This Day in History: Soviet Army Day

Today, President Yushchenko celebrates his 54th anniversary. The vast majority of Soviet-born Ukrainians also remember February 23 as Soviet Army Day.

Widely celebrated in Russia as Defender of the Fatherland Day, this holiday is still celebrated in Ukraine, somewhat less officially, though.

Being both the victim and the victor in the Red Army’s campaigns, Ukraine paid a heavy human price for both roles. Having sustained up to 7 million casualties in WW 2, Ukraine became a pillar of the Soviet military industrial complex in the Nuclear Age.

Aside from shouldering the burden of deterrence, Ukraine saw vast military and financial siphoned away from her and into communist regimes around the world. This Kremlin policy translated into a Spartan lifestyle for ordinary Ukrainians, especially for those living in the countryside. Essentially, kolhosp (Ukr for kolkhoz) workers toiled as surfs, with no internal passports issued to them until the mid 70s.

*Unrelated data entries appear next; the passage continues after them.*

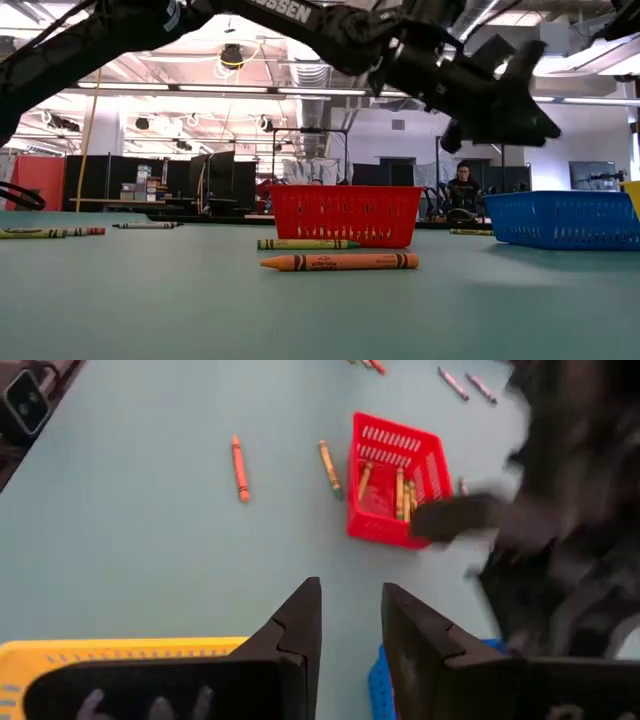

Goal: Sort crayons
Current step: Put the black crayon into the yellow basket

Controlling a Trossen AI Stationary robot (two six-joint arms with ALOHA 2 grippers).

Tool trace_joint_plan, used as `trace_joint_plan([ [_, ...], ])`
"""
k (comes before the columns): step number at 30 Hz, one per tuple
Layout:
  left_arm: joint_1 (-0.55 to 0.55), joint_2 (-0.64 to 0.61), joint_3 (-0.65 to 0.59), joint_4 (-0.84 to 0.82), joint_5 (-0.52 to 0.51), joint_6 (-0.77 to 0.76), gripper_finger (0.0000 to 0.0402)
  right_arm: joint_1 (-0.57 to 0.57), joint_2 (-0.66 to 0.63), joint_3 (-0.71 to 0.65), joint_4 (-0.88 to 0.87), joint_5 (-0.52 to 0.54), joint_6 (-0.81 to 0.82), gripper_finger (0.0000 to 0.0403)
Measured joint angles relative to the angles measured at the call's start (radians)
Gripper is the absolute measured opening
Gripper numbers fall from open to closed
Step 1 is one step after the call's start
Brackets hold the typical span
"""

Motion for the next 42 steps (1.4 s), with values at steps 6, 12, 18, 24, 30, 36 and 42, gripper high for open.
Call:
trace_joint_plan([
  [6, 0.050, -0.171, 0.000, -0.503, -0.032, 0.089, 0.0126, -0.038, 0.000, 0.000, -0.003, -0.003, 0.003, 0.0101],
  [12, 0.062, -0.360, -0.003, -1.050, -0.322, 0.192, 0.0121, -0.156, 0.000, 0.000, 0.011, 0.005, -0.038, 0.0101],
  [18, 0.109, -0.553, -0.128, -1.142, -0.444, 0.262, 0.0117, -0.363, 0.000, 0.000, 0.114, -0.032, -0.150, 0.0101],
  [24, 0.205, -0.821, -0.404, -1.078, -0.366, 0.258, 0.0117, -0.583, 0.007, 0.000, 0.322, -0.286, -0.379, 0.0101],
  [30, 0.274, -1.127, -0.826, -0.847, -0.349, 0.215, 0.0117, -0.740, 0.067, 0.000, 0.497, -0.523, -0.528, 0.0101],
  [36, 0.289, -1.346, -1.148, -0.808, -0.343, 0.078, 0.0117, -0.795, 0.153, 0.000, 0.552, -0.576, -0.538, 0.0101],
  [42, 0.289, -1.432, -1.346, -0.801, -0.328, -0.047, 0.0117, -0.816, 0.247, 0.000, 0.650, -0.581, -0.556, 0.0101],
])
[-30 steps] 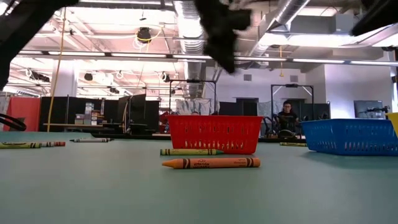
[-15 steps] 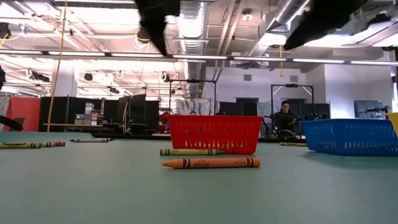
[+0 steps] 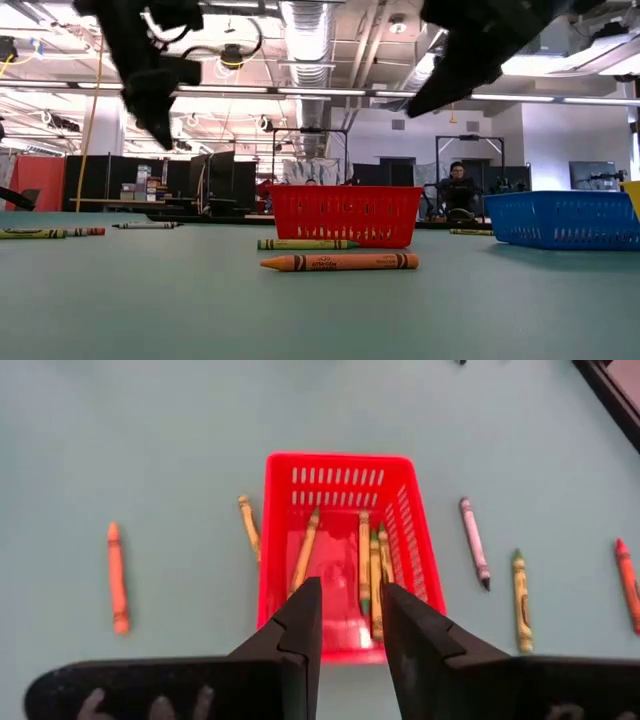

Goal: Sort crayons
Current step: Put the black crayon into the yellow basket

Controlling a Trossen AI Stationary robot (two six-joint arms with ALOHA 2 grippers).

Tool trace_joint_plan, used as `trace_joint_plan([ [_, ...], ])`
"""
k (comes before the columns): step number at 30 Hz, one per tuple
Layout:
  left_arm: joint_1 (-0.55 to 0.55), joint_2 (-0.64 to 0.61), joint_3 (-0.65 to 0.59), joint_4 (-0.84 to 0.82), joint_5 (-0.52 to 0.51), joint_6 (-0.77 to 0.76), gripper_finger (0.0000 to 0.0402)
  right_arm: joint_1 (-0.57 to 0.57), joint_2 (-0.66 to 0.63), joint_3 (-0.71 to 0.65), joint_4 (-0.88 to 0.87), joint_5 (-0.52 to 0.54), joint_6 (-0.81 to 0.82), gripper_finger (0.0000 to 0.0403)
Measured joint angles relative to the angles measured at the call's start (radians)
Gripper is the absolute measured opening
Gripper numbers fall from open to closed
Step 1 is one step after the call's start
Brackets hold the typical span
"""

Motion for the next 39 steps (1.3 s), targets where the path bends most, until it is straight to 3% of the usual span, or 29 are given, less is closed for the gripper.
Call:
trace_joint_plan([
  [4, 0.016, 0.026, -0.092, 0.045, -0.123, -0.006, 0.0117, -0.019, 0.036, 0.000, 0.060, -0.053, -0.023, 0.0101],
  [9, 0.139, 0.167, -0.144, 0.176, -0.019, 0.115, 0.0117, -0.029, 0.048, 0.000, 0.074, -0.132, -0.025, 0.0101],
  [20, 0.476, 0.437, 0.050, 0.254, -0.010, 0.275, 0.0117, 0.010, 0.048, 0.000, 0.036, -0.132, -0.018, 0.0101],
  [25, 0.601, 0.561, 0.094, 0.220, 0.072, 0.289, 0.0117, 0.026, 0.048, 0.000, -0.007, -0.132, -0.017, 0.0101],
  [29, 0.617, 0.623, 0.118, 0.230, 0.142, 0.333, 0.0115, 0.032, 0.048, 0.000, -0.026, -0.132, -0.017, 0.0101],
  [39, 0.583, 0.663, 0.142, 0.214, 0.132, 0.379, 0.0075, 0.031, 0.048, 0.000, -0.044, -0.131, -0.025, 0.0101],
])
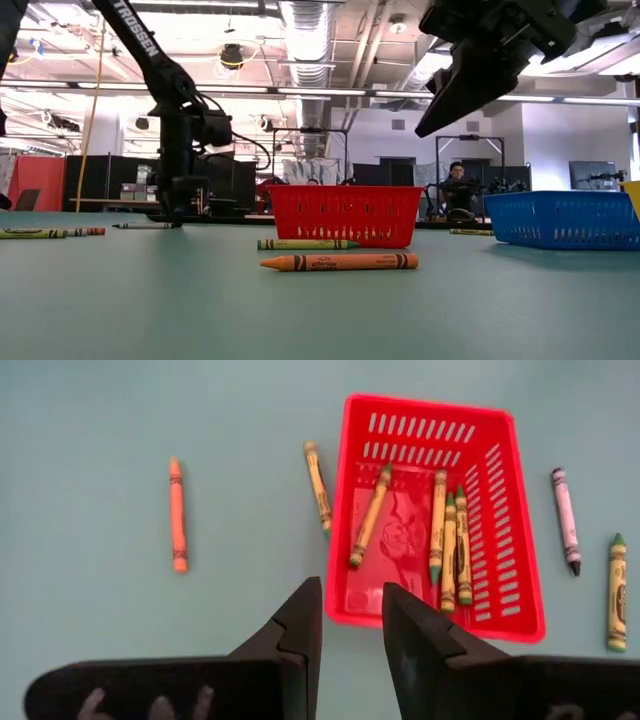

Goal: Sort crayons
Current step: Put the black crayon into the yellow basket

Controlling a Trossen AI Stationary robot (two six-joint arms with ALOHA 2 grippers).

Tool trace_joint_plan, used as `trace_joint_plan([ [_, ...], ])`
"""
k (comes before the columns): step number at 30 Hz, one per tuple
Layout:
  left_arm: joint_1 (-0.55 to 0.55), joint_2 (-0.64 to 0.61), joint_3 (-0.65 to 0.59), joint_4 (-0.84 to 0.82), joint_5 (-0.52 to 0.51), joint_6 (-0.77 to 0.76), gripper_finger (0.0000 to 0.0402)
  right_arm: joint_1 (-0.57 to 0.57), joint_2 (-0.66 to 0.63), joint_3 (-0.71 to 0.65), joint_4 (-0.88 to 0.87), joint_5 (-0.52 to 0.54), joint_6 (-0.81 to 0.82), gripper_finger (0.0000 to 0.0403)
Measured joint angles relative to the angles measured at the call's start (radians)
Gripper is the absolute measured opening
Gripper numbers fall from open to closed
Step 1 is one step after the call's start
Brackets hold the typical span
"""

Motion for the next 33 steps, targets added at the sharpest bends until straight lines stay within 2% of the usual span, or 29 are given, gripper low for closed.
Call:
trace_joint_plan([
  [6, -0.003, 0.000, -0.008, -0.011, 0.000, 0.001, 0.0012, -0.002, 0.000, 0.000, -0.006, 0.000, -0.001, 0.0101],
  [12, -0.013, -0.007, 0.012, -0.006, 0.046, -0.010, 0.0010, 0.003, 0.000, 0.000, -0.009, 0.000, 0.006, 0.0101],
  [15, -0.038, -0.031, 0.040, -0.009, 0.107, -0.018, 0.0010, 0.017, 0.000, 0.000, -0.017, 0.000, 0.008, 0.0101],
  [20, -0.105, -0.109, 0.071, 0.057, 0.283, -0.033, 0.0011, 0.051, 0.000, 0.000, -0.022, 0.000, 0.011, 0.0101],
  [24, -0.207, -0.183, 0.068, 0.199, 0.475, -0.113, 0.0011, 0.076, -0.010, 0.000, -0.031, 0.000, 0.038, 0.0101],
  [28, -0.363, -0.218, 0.017, 0.486, 0.632, -0.220, 0.0011, 0.099, -0.028, 0.000, -0.042, 0.002, 0.079, 0.0101],
  [31, -0.513, -0.216, -0.047, 0.787, 0.658, -0.252, 0.0011, 0.118, -0.034, 0.000, -0.013, 0.037, 0.068, 0.0101],
  [33, -0.607, -0.203, -0.093, 1.031, 0.657, -0.271, 0.0011, 0.136, -0.034, 0.000, 0.035, 0.129, 0.032, 0.0101],
])
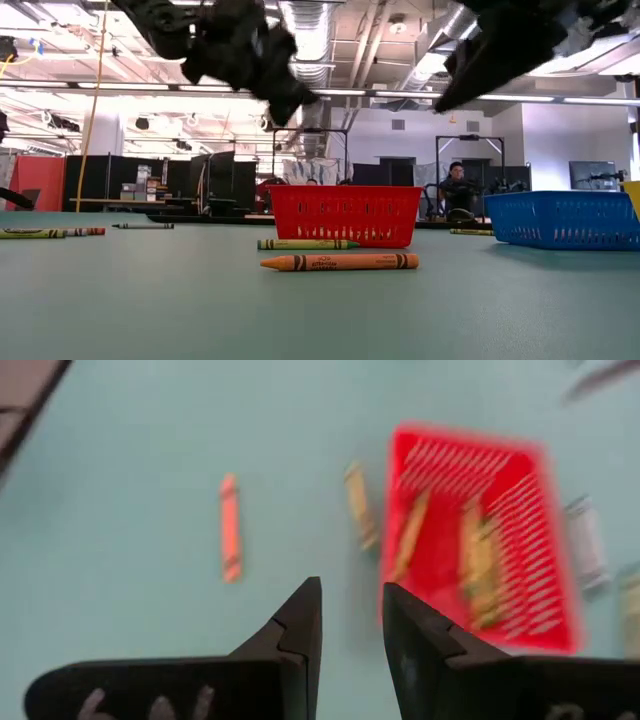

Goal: Sort crayons
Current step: Put the black crayon into the yellow basket

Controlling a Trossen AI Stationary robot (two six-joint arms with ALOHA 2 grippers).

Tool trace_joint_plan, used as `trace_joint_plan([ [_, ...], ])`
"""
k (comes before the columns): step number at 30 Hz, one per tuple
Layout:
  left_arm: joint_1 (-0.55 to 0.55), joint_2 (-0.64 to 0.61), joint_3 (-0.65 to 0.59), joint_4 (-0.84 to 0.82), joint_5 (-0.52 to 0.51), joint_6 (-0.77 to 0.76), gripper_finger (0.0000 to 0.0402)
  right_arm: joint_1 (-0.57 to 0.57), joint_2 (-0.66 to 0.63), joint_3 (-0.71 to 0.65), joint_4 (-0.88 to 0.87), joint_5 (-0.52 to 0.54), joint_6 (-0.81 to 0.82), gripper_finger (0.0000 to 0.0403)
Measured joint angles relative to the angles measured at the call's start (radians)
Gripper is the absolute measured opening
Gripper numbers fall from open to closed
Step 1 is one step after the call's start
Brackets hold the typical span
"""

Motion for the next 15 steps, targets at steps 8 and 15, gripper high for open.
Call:
trace_joint_plan([
  [8, -0.219, 0.008, -0.151, 0.752, -0.080, -0.063, 0.0011, 0.063, -0.003, 0.000, 0.201, 0.170, -0.151, 0.0101],
  [15, -0.288, 0.009, -0.184, 0.757, -0.151, -0.079, 0.0011, -0.026, 0.016, 0.000, 0.457, 0.037, -0.318, 0.0101],
])
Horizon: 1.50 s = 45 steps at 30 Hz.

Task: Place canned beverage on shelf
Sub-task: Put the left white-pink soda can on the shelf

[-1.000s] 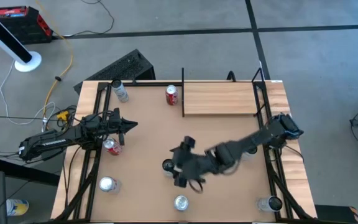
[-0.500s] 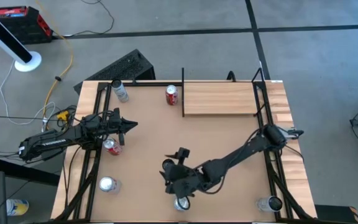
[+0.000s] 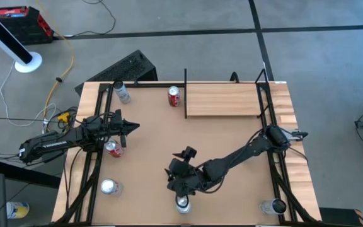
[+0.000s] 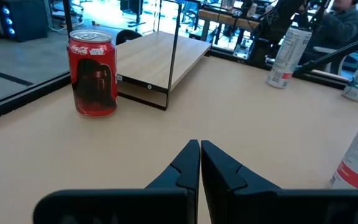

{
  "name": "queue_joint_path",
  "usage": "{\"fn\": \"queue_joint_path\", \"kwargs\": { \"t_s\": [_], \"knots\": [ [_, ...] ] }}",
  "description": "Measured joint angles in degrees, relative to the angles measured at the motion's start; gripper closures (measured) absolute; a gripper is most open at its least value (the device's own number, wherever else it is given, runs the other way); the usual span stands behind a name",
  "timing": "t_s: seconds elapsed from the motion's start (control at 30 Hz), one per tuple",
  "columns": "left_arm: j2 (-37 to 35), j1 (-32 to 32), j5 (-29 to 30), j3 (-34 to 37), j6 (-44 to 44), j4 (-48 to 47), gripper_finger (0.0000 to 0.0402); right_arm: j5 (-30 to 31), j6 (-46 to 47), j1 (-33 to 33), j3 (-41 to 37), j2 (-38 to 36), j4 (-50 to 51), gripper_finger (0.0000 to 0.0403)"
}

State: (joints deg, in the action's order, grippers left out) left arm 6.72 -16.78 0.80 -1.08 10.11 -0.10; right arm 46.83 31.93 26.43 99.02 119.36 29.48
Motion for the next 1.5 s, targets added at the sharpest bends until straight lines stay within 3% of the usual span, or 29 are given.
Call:
{"fn": "queue_joint_path", "kwargs": {
  "t_s": [0.3, 0.77, 1.03, 1.5],
  "knots": [
    [0.00, -0.02, 0.02, 0.00, 0.00, 0.00, 0.0402, -6.55, -1.14, -1.60, 0.04, -0.05, -2.13, 0.0046],
    [0.00, -0.02, 0.02, 0.00, 0.00, 0.00, 0.0402, -6.60, -6.69, -1.43, 0.05, -0.66, -5.68, 0.0046],
    [0.00, -0.01, 0.00, 0.00, 0.00, 0.00, 0.0401, -10.96, 0.61, -2.50, 0.07, -1.32, -1.81, 0.0046],
    [0.00, -0.01, 0.01, 0.00, 0.00, 0.00, 0.0402, -18.19, 3.15, -3.81, 0.07, -1.32, 1.79, 0.0063]
  ]
}}
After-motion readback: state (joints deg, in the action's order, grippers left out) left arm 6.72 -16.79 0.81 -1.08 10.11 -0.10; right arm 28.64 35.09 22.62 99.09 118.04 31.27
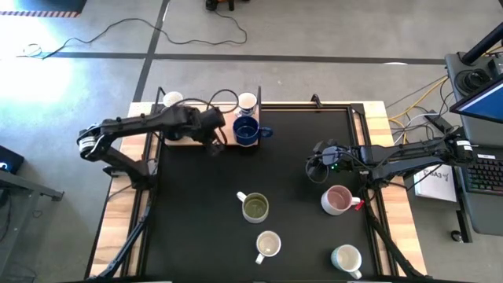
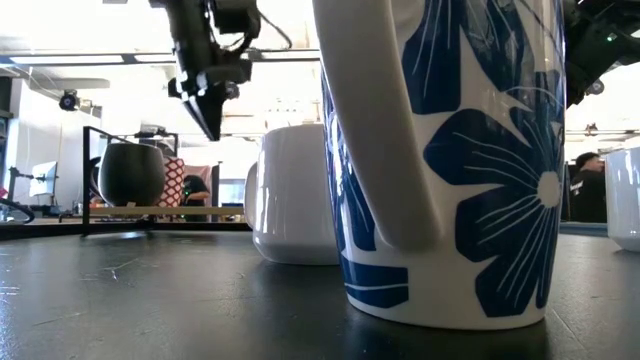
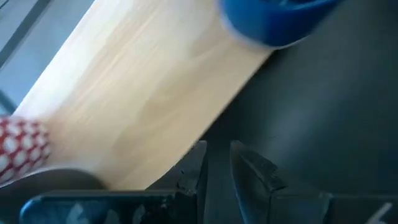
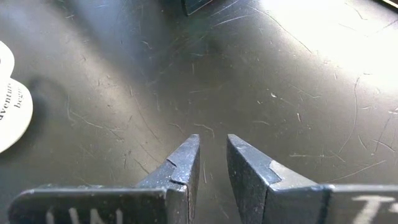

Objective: Place coffee mugs
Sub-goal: Put the white-green mug on the shelf

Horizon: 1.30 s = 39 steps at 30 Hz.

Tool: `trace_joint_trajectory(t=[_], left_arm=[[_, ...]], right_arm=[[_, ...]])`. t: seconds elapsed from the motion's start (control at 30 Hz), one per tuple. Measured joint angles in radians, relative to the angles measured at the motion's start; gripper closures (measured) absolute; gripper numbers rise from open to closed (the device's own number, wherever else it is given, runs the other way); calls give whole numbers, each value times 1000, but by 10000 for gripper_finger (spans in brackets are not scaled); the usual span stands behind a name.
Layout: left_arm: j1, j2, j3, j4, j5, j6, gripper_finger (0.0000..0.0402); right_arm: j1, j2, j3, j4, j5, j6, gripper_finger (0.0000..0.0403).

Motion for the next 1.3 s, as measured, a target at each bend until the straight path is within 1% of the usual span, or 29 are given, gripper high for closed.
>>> trace_joint_trajectory(t=[0.27,0.37,0.5,0.67,0.8,1.07,1.17,1.3], left_arm=[[-242,-20,-40,134,-26,-136,349],[-321,-15,-42,158,-74,-180,349],[-394,-12,-42,157,-135,-245,349],[-447,-12,-46,177,-151,-292,349],[-478,-12,-52,213,-185,-317,349],[-552,-12,-111,394,-183,-313,349],[-571,-11,-114,414,-187,-311,349],[-580,-11,-114,421,-219,-302,349]], right_arm=[[0,0,0,0,0,0,335],[0,0,0,0,0,0,335],[0,0,0,0,0,0,335],[0,0,0,0,0,0,335],[0,0,0,0,0,0,335],[0,0,0,0,0,0,335],[0,0,0,0,0,0,335],[0,0,0,0,0,0,335]])
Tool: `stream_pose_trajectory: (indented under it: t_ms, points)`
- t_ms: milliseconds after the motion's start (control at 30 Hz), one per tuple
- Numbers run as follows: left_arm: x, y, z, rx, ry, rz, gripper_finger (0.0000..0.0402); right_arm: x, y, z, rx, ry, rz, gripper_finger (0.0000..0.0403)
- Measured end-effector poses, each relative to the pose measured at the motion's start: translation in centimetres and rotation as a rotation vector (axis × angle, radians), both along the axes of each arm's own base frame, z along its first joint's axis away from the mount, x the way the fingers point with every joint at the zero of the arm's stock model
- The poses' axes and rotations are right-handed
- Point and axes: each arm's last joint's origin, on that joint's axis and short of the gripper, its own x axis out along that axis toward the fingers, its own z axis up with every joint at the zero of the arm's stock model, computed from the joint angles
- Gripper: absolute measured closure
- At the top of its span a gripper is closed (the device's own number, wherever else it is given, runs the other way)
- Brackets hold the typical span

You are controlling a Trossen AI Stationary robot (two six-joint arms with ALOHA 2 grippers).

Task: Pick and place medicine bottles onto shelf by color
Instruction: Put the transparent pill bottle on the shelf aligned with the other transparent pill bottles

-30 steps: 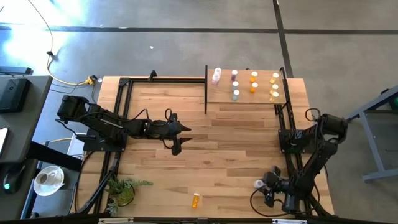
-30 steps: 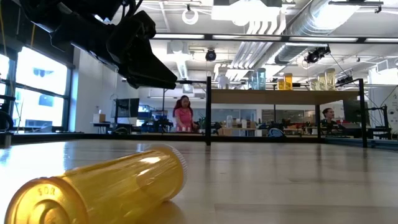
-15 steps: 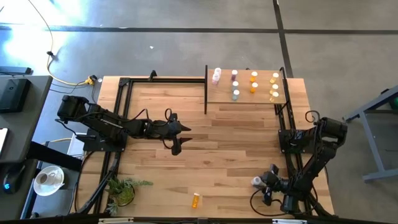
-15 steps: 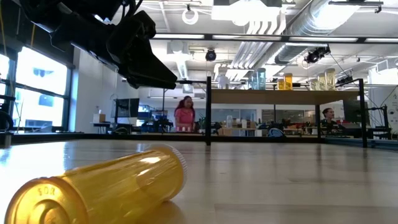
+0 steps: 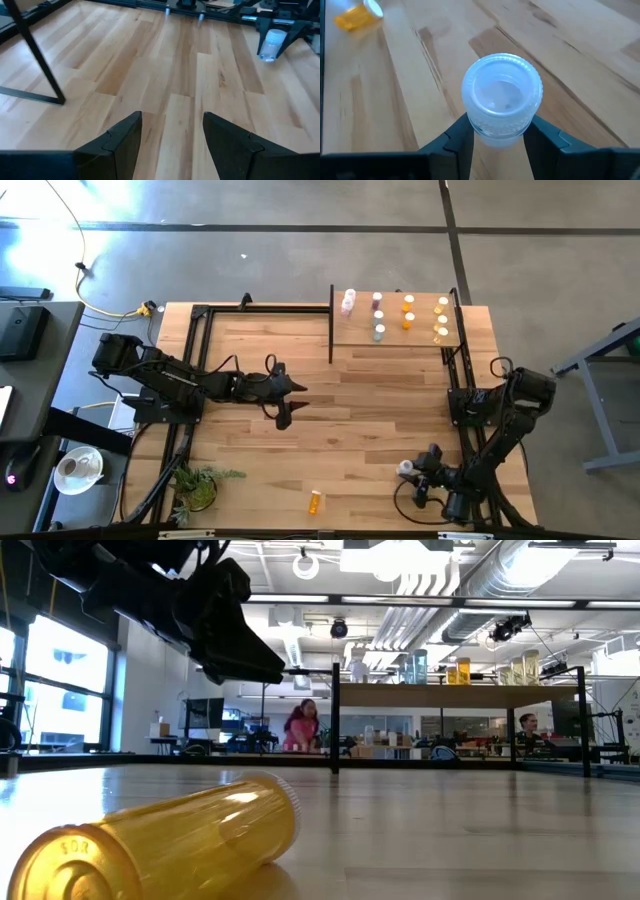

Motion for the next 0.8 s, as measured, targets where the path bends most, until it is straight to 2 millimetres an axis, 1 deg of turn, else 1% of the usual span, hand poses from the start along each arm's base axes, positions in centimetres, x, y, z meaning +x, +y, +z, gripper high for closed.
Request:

In the hyper-militarized Cold War culture of Soviet society, the army commanded respect and offered the most prestigious careers.

Below are fragments from two Brezhnev-era military blockbusters about a dream team of Soviet airborne rangers who win a war game against all odds. Guided by Lt. Tarasov, a strong and visionary leader, the characters exemplify teamwork, resolve, and humanism.

V Zone Osobogo Vnimaniya (In the Zone of Utmost Attention), 1978



Otvetny Khod (Counterstrike), the sequel, came out in 1981, with the Soviet Union already bogged down in Afghanistan.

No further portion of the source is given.